- **DATASET CONTENT**
────────

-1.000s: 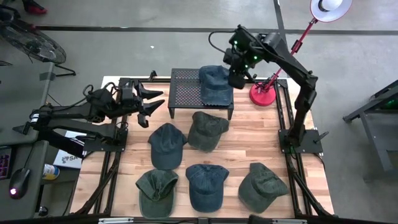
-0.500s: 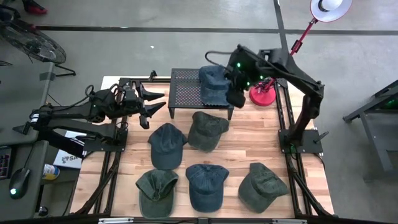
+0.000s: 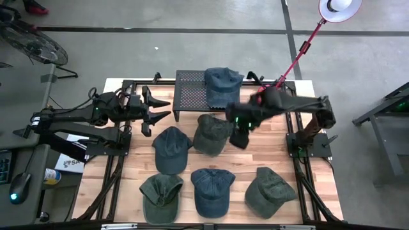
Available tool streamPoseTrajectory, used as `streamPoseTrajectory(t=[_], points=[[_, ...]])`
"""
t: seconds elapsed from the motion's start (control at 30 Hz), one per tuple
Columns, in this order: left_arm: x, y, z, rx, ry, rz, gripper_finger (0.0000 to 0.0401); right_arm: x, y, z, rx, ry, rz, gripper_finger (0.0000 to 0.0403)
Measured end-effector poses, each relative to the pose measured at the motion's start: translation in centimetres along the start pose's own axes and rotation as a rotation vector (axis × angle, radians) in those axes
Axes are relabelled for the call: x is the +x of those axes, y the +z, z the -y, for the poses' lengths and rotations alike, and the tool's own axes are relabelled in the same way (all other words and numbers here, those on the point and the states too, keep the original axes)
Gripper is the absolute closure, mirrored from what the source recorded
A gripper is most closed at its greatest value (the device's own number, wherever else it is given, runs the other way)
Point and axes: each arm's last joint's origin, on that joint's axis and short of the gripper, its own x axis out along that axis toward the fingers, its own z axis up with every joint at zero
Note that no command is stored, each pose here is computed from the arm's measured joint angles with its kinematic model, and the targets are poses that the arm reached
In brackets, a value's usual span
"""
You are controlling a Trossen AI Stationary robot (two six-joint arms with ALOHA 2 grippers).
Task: Pick & Place hat
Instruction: Put the bottom right dark green cap on the shelf
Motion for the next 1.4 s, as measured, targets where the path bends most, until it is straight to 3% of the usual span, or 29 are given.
streamPoseTrajectory(t=[0.2,0.33,0.6,0.83,1.0,1.4], points=[[0.0,-0.2,0.0,-0.001,-0.013,-0.023,0.0243,5.0,-5.0,-1.7,0.165,-0.074,-0.264,0.0234],[0.0,-0.2,0.1,-0.018,-0.027,-0.022,0.0243,6.7,-8.8,-2.6,0.271,-0.113,-0.378,0.0234],[0.0,-0.3,0.2,-0.075,-0.085,-0.038,0.0243,9.2,-16.3,-4.4,0.384,-0.095,-0.334,0.0234],[0.0,-0.4,0.3,-0.152,-0.113,-0.053,0.0243,11.1,-22.1,-4.6,0.581,-0.125,-0.345,0.0234],[0.0,-0.5,0.3,-0.153,-0.112,-0.057,0.0243,12.4,-24.3,-4.3,0.69,-0.184,-0.392,0.0234],[0.0,-0.8,0.3,-0.151,-0.109,-0.093,0.0243,17.1,-26.3,-2.1,0.814,-0.228,-0.437,0.0234]])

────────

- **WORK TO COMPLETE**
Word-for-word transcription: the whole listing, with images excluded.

- **TASK ANSWER**
-1.000s: 
-0.500s: 
+0.000s: 
Available tool streamPoseTrajectory, used as `streamPoseTrajectory(t=[_], points=[[_, ...]])`
"""
t: seconds elapsed from the motion's start (control at 30 Hz), one per tuple
Columns, in this order: left_arm: x, y, z, rx, ry, rz, gripper_finger (0.0000 to 0.0401); right_arm: x, y, z, rx, ry, rz, gripper_finger (0.0000 to 0.0403)
Measured end-effector poses, each relative to the pose measured at the motion's start: translation in centimetres along the start pose's own axes and rotation as a rotation vector (axis × angle, radians) in those axes
Axes are relabelled for the call: x is the +x of those axes, y the +z, z the -y, for the poses' lengths and rotations alike, and the tool's own axes are relabelled in the same way (all other words and numbers here, those on the point and the states too, keep the original axes)
Gripper is the absolute closure, mirrored from what the source recorded
A gripper is most closed at its greatest value (the device's own number, wherever else it is given, runs the other way)
Point and axes: each arm's last joint's origin, on that joint's axis and short of the gripper, its own x axis out along that axis toward the fingers, its own z axis up with every joint at zero
Note that no command is stored, each pose here is computed from the arm's measured joint angles with its kinematic model, and the targets are poses that the arm reached
In brackets, a value's usual span
"""
You are controlling a Trossen AI Stationary robot (two six-joint arms with ALOHA 2 grippers).
Task: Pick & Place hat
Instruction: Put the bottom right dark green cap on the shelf
Motion for the next 1.4 s, as measured, targets where the path bends most, until it is straight to 3% of the usual span, or 29 are given.
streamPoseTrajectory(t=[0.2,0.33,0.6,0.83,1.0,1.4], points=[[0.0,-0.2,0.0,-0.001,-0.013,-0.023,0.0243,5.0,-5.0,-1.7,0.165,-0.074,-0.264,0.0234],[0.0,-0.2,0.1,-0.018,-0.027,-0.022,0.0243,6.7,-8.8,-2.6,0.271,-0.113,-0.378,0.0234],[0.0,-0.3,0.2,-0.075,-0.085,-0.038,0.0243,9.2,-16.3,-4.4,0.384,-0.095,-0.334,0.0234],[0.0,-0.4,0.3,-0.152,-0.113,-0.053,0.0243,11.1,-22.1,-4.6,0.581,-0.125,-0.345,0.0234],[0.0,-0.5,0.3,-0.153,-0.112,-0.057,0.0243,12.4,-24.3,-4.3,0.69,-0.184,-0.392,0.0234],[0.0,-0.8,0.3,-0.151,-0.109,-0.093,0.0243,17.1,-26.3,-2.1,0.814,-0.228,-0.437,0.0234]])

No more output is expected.